We don't deny that . . . a woman who knows the precepts of civil law and who entered into her marriage purely and simply, is, by that fact, tacitly subject to that civil law. But if some woman . . . stipulates the opposite of what the law purports, and in that has the consent of her spouse, should she not have, by virtue of natural law, the same power that her husband has been given by virtue of the Prince's law?
. . . Nothing prevents . . . a woman from executing authority in a marriage between people of equal status in accordance with convention, unless a legislator has prohibited any exceptions to the law, without regard of the free consent of the parties involved. Marriage is by its nature a contract, and as with everything that is not prohibited by natural law, the contract committed to by husband and wife determines their mutual rights.
[Part Three is on "morality" and on the "equality" of women and men.]
. . . The character of women is mixed, intermediate or variable. Either education alters their disposition more that it does ours or the delicacy of their constitution renders their souls a mirror that takes in all objects, returns them swiftly, and keeps none. . . .
Nature seems to have conferred on men the right to govern, whereas women have had recourse in art to free themselves. The two sexes have reciprocally exploited these assets of strength or beauty to make others suffer.
Men have increased their natural strength through the laws that they have imposed. Women have increased the price of possessing them by the difficulty of obtaining them. It would not be difficult to say on which side servitude today lies. Whatever the case may be, the goal for which women strive [is to escape servitude] and [they] use love to achieve it while men lead them away from achieving their goal. To try to inspire men while feeling nothing themselves or at least hiding what they feel is the sum of women's politics and morals.
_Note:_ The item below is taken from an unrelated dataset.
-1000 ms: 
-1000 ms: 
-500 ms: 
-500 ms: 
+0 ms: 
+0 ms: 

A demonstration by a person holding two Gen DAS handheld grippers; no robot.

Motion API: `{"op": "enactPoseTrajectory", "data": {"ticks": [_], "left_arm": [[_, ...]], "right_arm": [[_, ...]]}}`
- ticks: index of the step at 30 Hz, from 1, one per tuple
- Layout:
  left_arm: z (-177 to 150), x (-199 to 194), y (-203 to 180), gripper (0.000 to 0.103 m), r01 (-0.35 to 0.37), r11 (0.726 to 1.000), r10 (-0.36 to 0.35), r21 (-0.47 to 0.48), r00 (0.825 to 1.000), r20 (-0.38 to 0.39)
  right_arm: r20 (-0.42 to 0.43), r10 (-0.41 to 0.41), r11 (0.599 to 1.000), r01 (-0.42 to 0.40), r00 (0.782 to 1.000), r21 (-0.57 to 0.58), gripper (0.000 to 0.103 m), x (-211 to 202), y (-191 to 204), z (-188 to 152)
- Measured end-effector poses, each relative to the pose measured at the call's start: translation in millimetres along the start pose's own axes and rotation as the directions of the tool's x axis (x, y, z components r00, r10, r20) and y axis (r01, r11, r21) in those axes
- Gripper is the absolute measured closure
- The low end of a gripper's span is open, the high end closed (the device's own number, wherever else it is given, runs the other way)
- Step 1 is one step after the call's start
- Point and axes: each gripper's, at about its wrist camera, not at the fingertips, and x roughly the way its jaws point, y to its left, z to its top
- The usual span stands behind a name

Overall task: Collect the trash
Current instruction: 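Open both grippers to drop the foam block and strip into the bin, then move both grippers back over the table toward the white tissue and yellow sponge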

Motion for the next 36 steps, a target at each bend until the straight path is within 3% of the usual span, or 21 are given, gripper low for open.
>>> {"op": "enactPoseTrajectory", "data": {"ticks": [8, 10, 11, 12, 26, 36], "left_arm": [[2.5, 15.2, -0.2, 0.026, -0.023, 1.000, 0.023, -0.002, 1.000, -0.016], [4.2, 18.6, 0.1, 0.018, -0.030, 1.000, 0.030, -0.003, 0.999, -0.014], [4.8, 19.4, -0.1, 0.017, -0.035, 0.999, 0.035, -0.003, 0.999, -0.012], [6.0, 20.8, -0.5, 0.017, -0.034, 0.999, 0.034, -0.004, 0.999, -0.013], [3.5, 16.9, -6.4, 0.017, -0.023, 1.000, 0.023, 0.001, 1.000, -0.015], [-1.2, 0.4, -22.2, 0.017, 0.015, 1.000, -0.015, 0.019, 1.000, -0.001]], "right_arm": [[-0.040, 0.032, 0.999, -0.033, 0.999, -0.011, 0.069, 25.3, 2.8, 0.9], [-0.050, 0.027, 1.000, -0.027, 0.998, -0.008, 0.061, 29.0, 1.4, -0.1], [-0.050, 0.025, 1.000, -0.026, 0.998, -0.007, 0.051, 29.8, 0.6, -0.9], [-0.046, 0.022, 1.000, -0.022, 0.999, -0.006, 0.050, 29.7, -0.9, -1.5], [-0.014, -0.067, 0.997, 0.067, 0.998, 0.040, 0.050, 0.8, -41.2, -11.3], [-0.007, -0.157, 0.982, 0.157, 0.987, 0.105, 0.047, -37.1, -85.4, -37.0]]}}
But the more women perfected the art of making themselves desirable, hoped for, and pursued as a means of getting what they are resolved never to give, the more men multiplied their means by which to gain possession of it. The art of inspiring desire that one is not willing to satisfy, has, if nothing else, created the art of feigning unfelt emotions. . . .
Finally there is another woman more securely happy. Her happiness consists of being unaware of that which the world calls pleasure. Her glory is to live in obscurity. Contained within her duties as wife and mother, she dedicates her days to the practice of obscure virtues. Occupied with governing her family, she reigns over her husband with kindness, over her children with gentleness, and over her servants with goodness. Her house is home to religious beliefs, to filial piety, to conjugal love, to maternal tenderness, to order, to inner peace, to deep sleep, and to good health. . . .
[Part Four concerns the juridical status of women.]
The condition of women is nevertheless, in general, different in several areas from that of men as such. Women are rather more nubile than men, reaching puberty at twelve years of age. Their mind is generally developed earlier than that of men. . . .
Men, by the prerogative of their sex and by the strength of their temperament, are naturally capable of all sorts of uses and commitments, whereas women, either because of the fragility and delicate disposition of their sex are excluded from several roles, and are incapable of certain commitments.
Source: Denis Diderot and Jean Le Rond d'Alembert, eds., Encyclopédie ou Dictionnaire raisonné des sciences, des arts, et des métiers par une societé des gens de lettres, 17 vols. (175165) (Paris: Briasson, 1756), 6:46876.